EXERCISE INSTRUCTIONS: Every record below must be set down again exactly as given.
┏━━
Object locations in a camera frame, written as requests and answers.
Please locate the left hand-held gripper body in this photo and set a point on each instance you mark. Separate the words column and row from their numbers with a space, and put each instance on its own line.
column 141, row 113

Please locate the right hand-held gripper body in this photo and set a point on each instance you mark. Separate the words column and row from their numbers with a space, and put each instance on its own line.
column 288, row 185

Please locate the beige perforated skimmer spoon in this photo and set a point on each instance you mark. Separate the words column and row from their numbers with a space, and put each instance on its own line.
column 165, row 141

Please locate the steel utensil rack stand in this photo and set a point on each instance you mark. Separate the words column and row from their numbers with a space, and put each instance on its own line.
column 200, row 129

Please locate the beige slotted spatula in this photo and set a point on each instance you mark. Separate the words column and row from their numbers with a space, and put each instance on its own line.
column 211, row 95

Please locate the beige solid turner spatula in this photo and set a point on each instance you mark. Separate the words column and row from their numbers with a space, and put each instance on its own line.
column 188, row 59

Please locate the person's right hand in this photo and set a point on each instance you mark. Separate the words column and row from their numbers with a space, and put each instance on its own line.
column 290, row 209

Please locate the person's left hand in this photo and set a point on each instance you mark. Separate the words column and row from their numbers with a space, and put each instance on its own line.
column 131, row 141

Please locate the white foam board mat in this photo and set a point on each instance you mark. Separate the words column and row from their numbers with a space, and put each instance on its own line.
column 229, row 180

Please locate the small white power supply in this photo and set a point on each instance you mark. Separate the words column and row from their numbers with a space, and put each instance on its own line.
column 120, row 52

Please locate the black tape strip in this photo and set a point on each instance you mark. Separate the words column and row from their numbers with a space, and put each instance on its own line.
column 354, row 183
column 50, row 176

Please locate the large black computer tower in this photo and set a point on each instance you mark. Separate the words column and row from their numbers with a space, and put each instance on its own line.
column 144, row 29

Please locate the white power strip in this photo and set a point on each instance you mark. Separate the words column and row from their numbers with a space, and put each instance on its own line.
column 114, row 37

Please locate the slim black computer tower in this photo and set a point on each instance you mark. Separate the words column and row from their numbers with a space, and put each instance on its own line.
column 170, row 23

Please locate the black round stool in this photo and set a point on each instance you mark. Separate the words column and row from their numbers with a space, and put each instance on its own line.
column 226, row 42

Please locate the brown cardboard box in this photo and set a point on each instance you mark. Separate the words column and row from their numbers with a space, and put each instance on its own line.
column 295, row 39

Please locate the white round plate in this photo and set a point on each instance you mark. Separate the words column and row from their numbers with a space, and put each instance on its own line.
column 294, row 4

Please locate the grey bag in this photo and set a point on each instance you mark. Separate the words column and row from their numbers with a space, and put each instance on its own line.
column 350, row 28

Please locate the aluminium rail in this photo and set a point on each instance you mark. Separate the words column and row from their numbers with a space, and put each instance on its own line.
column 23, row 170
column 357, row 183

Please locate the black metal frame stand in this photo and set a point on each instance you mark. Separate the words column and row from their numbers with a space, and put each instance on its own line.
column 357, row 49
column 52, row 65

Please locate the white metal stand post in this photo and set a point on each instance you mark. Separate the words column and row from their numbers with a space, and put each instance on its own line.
┗━━
OUTPUT BELOW:
Object locations in a camera frame, written as requests and answers.
Please locate the left hand-held gripper body in this photo and set a point on each instance you mark. Separate the words column and row from their numbers with a space, and put each instance on its own line.
column 141, row 113

Please locate the right hand-held gripper body in this photo and set a point on each instance you mark. Separate the words column and row from their numbers with a space, and put each instance on its own line.
column 288, row 185

Please locate the beige perforated skimmer spoon in this photo and set a point on each instance you mark. Separate the words column and row from their numbers with a space, and put each instance on its own line.
column 165, row 141

Please locate the steel utensil rack stand in this photo and set a point on each instance you mark. Separate the words column and row from their numbers with a space, and put each instance on its own line.
column 200, row 129

Please locate the beige slotted spatula in this photo and set a point on each instance you mark. Separate the words column and row from their numbers with a space, and put each instance on its own line.
column 211, row 95

Please locate the beige solid turner spatula in this photo and set a point on each instance you mark. Separate the words column and row from their numbers with a space, and put each instance on its own line.
column 188, row 59

Please locate the person's right hand in this photo and set a point on each instance you mark. Separate the words column and row from their numbers with a space, and put each instance on its own line.
column 290, row 209

Please locate the person's left hand in this photo and set a point on each instance you mark. Separate the words column and row from their numbers with a space, and put each instance on its own line.
column 131, row 141

Please locate the white foam board mat in this photo and set a point on each instance you mark. Separate the words column and row from their numbers with a space, and put each instance on its own line.
column 229, row 180

Please locate the small white power supply in this photo and set a point on each instance you mark. Separate the words column and row from their numbers with a space, and put each instance on its own line.
column 120, row 52

Please locate the black tape strip in this photo and set a point on each instance you mark. Separate the words column and row from their numbers with a space, and put each instance on its own line.
column 354, row 183
column 50, row 176

Please locate the large black computer tower in this photo and set a point on each instance you mark. Separate the words column and row from their numbers with a space, and put each instance on its own line.
column 144, row 29

Please locate the white power strip in this photo and set a point on each instance you mark. Separate the words column and row from their numbers with a space, and put each instance on its own line.
column 114, row 37

Please locate the slim black computer tower in this photo and set a point on each instance you mark. Separate the words column and row from their numbers with a space, and put each instance on its own line.
column 170, row 23

Please locate the black round stool in this photo and set a point on each instance you mark. Separate the words column and row from their numbers with a space, and put each instance on its own line.
column 226, row 42

Please locate the brown cardboard box in this photo and set a point on each instance you mark. Separate the words column and row from their numbers with a space, and put each instance on its own line.
column 295, row 39

Please locate the white round plate in this photo and set a point on each instance you mark. Separate the words column and row from their numbers with a space, and put each instance on its own line.
column 294, row 4

Please locate the grey bag in this photo and set a point on each instance you mark. Separate the words column and row from their numbers with a space, and put each instance on its own line.
column 350, row 28

Please locate the aluminium rail in this photo and set a point on each instance you mark. Separate the words column and row from their numbers with a space, and put each instance on its own line.
column 23, row 170
column 357, row 183

Please locate the black metal frame stand in this photo and set a point on each instance you mark. Separate the words column and row from their numbers with a space, and put each instance on its own line.
column 357, row 49
column 52, row 65

Please locate the white metal stand post in this photo and set a point on each instance you mark. Separate the words column and row from their numbers with a space, and put each instance on its own line.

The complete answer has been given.